The cascade hypothesis also may explain why therapeutic strategies that target amyloid have been unsuccessful, Jagust says: By the time people have lots of plaques, they are in late stages of the disease. So many neurons have been damaged by amyloid and tau (and perhaps other unknown processes) that breaking up plaques at this stage does not slow the disease. Amyloid therapies given at an earlier stage may work, but those studies have not been done yet.

But though the sequence of events described above is a working hypothesis for many scientists, it is not yet a consensus view. Some believe that early tau changes in a brain area called the entorhinal cortex (which were shown to precede measurable amyloid changes in a 1997 study) may be the initiating event. It goes to show that no one knows what the first lesion is, says Dr. Gary Small, who directs the UCLA Center on Aging.

Earlier signs

Whatever the case, it's becoming clear that both abnormal protein structures start building up in the brain many years before major symptoms crop up.
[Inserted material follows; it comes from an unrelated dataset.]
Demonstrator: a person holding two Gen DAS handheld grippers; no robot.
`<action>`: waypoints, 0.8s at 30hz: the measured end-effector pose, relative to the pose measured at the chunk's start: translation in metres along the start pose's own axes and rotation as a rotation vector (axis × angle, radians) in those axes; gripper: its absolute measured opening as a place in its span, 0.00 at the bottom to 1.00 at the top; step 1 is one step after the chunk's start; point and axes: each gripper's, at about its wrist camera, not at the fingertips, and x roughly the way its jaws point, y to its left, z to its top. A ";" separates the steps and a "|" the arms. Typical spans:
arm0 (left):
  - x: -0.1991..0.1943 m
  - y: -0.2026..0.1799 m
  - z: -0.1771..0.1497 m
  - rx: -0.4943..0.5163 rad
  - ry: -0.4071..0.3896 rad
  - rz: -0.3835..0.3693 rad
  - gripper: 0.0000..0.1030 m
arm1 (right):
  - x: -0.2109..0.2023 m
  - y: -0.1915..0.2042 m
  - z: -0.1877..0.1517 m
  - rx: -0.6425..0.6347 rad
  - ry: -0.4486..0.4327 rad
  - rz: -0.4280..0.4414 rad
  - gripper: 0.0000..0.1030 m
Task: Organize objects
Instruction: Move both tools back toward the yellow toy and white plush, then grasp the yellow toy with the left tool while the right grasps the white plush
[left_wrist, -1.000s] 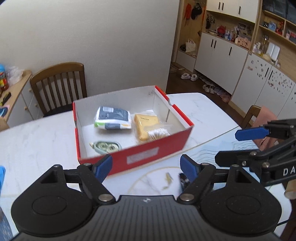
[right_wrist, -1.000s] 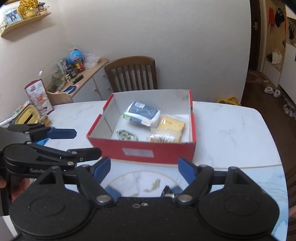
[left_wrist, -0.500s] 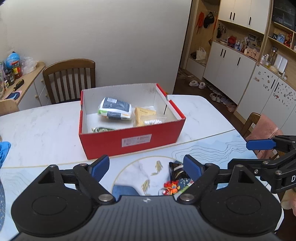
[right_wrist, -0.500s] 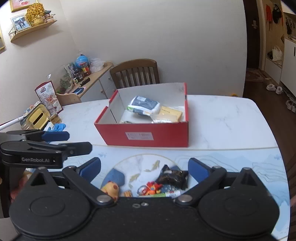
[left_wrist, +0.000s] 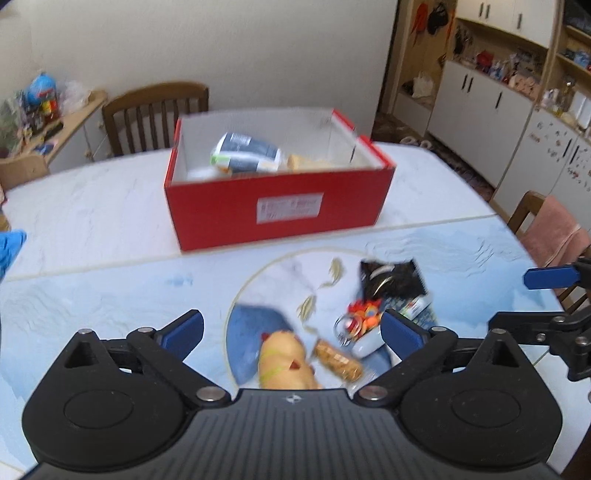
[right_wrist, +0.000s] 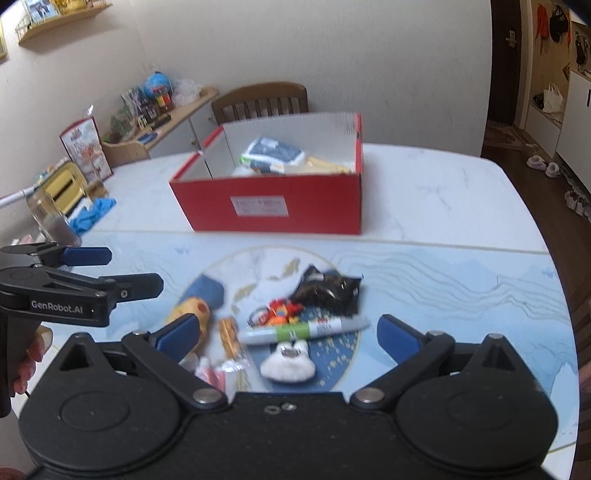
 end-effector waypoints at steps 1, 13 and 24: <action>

Small, who directs the UCLA Center on Aging, has developed a PET scanning method that labels both amyloid and tau problems in patients' brains. In a study presented in December at a professional meeting, his team scanned 42 volunteers with normal cognition, then followed them for two years.

Subjects whose initial scans showed more plaques and tangles suffered more cognitive decline over two years. In addition, rescanning their brains revealed increased brain pathology.

"It correlates extremely well with disease progression," Small says of his diagnostic method.

Some promising results with tau therapies in animal models of Alzheimer's disease were reported at the Honolulu conference. Researchers are still years away from knowing whether the strategy will work in patients, however. Meanwhile, some two dozen other approaches are being tested in clinical trials, including more amyloid-targeted therapies (some of which aim to block formation of the protein) and drugs that combat inflammation in the brain.